Exercise prompt
The data below is to be retyped exactly, line by line.

Raw data
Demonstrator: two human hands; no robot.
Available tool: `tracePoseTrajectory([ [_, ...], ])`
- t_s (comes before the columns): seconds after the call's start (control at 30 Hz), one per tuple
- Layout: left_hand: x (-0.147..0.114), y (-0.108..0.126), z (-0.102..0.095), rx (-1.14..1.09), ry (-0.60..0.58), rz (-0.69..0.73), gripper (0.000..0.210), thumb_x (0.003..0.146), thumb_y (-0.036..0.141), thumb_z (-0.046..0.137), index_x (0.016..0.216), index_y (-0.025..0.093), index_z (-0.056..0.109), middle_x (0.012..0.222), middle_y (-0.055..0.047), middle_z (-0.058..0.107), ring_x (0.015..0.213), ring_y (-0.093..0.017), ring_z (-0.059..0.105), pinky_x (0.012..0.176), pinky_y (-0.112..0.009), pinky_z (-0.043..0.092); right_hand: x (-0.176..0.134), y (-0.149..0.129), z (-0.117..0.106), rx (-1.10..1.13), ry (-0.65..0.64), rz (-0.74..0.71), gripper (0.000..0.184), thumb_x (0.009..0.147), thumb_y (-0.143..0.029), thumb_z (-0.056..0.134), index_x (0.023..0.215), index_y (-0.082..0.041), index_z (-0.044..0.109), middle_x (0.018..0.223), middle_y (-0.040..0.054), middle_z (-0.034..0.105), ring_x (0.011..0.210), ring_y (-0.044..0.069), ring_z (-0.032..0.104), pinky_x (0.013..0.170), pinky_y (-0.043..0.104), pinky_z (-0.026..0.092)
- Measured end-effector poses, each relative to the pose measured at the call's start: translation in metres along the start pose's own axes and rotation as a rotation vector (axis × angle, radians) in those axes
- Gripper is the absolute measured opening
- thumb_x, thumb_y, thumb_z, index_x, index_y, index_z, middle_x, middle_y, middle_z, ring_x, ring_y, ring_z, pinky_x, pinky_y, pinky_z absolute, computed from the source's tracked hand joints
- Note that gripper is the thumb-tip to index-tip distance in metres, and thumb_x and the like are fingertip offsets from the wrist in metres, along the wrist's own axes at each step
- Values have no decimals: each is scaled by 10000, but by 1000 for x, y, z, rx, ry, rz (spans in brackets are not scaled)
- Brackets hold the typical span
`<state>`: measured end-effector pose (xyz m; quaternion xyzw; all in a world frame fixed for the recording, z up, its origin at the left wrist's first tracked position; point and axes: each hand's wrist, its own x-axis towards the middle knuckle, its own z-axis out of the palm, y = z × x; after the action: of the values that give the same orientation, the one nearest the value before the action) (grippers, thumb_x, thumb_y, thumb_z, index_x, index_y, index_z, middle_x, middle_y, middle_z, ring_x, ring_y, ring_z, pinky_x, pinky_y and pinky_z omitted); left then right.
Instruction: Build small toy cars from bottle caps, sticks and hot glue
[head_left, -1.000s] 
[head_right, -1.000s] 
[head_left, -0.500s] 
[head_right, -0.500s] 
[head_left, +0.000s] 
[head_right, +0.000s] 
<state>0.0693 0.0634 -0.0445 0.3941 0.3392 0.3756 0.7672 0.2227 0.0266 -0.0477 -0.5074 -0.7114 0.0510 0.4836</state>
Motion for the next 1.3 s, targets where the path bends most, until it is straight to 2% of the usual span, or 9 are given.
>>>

The completed task
Demonstrator: two human hands; no robot.
Available tool: `tracePoseTrajectory([ [_, ...], ])`
- t_s (comes before the columns): seconds after the call's start (control at 30 Hz), one per tuple
- Layout: left_hand: x (-0.147..0.114), y (-0.108..0.126), z (-0.102..0.095), rx (-1.14..1.09), ry (-0.60..0.58), rz (-0.69..0.73), gripper (0.000..0.210), thumb_x (0.003..0.146), thumb_y (-0.036..0.141), thumb_z (-0.046..0.137), index_x (0.016..0.216), index_y (-0.025..0.093), index_z (-0.056..0.109), middle_x (0.012..0.222), middle_y (-0.055..0.047), middle_z (-0.058..0.107), ring_x (0.015..0.213), ring_y (-0.093..0.017), ring_z (-0.059..0.105), pinky_x (0.012..0.176), pinky_y (-0.112..0.009), pinky_z (-0.043..0.092); right_hand: x (-0.176..0.134), y (-0.149..0.129), z (-0.117..0.106), rx (-1.10..1.13), ry (-0.65..0.64), rz (-0.74..0.71), gripper (0.000..0.184), thumb_x (0.009..0.147), thumb_y (-0.143..0.029), thumb_z (-0.056..0.134), index_x (0.023..0.215), index_y (-0.082..0.041), index_z (-0.044..0.109), middle_x (0.018..0.223), middle_y (-0.040..0.054), middle_z (-0.034..0.105), ring_x (0.011..0.210), ring_y (-0.044..0.069), ring_z (-0.032..0.104), pinky_x (0.013..0.170), pinky_y (-0.043..0.104), pinky_z (-0.026..0.092)
- Measured end-effector poses, each relative to the pose measured at the call's start: translation in metres along the start pose's own axes and rotation as a rotation vector (axis × angle, radians) in those axes
- Gripper is the absolute measured opening
- thumb_x, thumb_y, thumb_z, index_x, index_y, index_z, middle_x, middle_y, middle_z, ring_x, ring_y, ring_z, pinky_x, pinky_y, pinky_z absolute, computed from the source's tracked hand joints
- Note that gripper is the thumb-tip to index-tip distance in metres, and thumb_x and the like are fingertip offsets from the wrist in metres, along the wrist's own axes at each step
- Values have no decimals: each is scaled by 10000, but by 1000 for x, y, z, rx, ry, rz (spans in brackets are not scaled)
- Brackets hold the typical span
`<state>`: measured end-effector pose (xyz m; quaternion xyzw; all in a world frame fixed for the recording, z up, its origin at the left wrist's first tracked position; point and axes: each hand's wrist, its own x-axis towards the middle knuckle, its own z-axis out of the palm, y = z × x; after the action: of the values that give the same orientation, the one nearest the value before the action) (grippers, thumb_x, thumb_y, thumb_z, index_x, index_y, index_z, middle_x, middle_y, middle_z, ring_x, ring_y, ring_z, pinky_x, pinky_y and pinky_z omitted); left then right.
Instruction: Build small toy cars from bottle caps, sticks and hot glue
[head_left, -1.000s] 
[head_right, -1.000s] 
[head_left, -0.500s] 
[head_right, -0.500s] 
[head_left, +0.000s] 
[head_right, +0.000s] 
<state>0.0693 0.0634 -0.0445 0.3941 0.3392 0.3756 0.7672 0.2227 0.0266 -0.0477 -0.5074 -0.7114 0.0510 0.4836</state>
Motion for the next 1.3 s, targets where the path bends most, until it is straight to 2% of the usual span, or 9 are given.
>>>

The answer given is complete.